## WHAT YOU ARE ASKED TO DO
Read through the listing below and return only the lines containing "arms".

## RECORDED INFORMATION
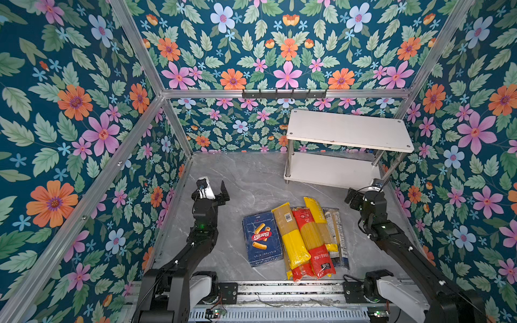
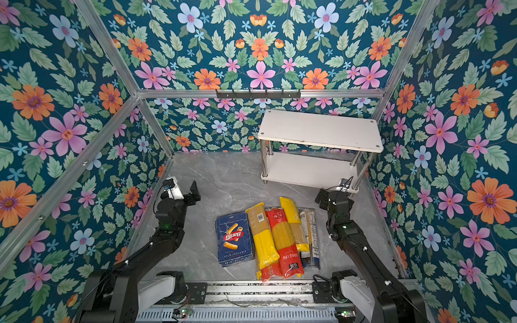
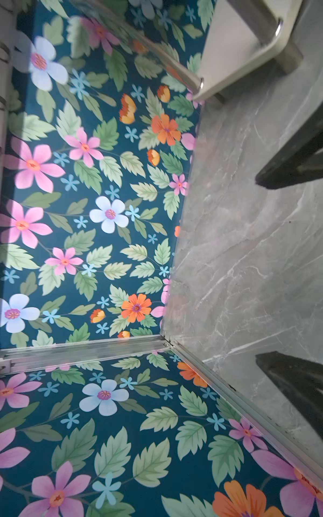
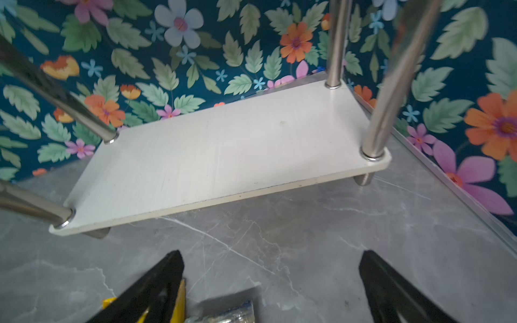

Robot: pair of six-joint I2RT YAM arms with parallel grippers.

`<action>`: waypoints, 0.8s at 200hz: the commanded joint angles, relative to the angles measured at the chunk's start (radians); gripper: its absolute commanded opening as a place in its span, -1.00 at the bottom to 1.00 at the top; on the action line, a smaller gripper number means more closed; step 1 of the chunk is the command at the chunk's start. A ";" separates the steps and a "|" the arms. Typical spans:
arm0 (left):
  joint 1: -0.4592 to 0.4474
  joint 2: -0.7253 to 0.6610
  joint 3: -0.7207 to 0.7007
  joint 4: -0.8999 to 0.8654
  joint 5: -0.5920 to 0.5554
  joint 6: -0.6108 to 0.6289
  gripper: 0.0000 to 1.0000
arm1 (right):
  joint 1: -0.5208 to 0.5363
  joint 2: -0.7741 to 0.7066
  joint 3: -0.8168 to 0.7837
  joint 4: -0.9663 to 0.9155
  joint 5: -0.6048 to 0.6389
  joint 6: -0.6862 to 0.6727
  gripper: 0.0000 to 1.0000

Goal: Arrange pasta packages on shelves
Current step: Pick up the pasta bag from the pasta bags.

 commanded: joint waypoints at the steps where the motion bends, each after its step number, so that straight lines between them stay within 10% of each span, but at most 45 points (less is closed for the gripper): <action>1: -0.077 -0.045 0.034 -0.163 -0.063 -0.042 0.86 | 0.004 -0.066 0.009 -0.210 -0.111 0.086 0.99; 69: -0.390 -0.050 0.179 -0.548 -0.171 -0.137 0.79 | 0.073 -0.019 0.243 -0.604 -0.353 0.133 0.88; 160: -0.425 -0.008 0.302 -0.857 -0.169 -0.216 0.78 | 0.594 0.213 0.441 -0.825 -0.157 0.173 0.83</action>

## RESPONSE TO THIS TASK
Robot: pair of six-joint I2RT YAM arms with parallel grippers.
`<action>`: waypoints, 0.8s at 200hz: the commanded joint angles, relative to the angles measured at the chunk's start (radians); gripper: its absolute commanded opening as a place in its span, -1.00 at the bottom to 1.00 at the top; on the action line, a smaller gripper number means more closed; step 1 of the chunk is the command at the chunk's start. A ";" separates the steps and a "|" the arms. Typical spans:

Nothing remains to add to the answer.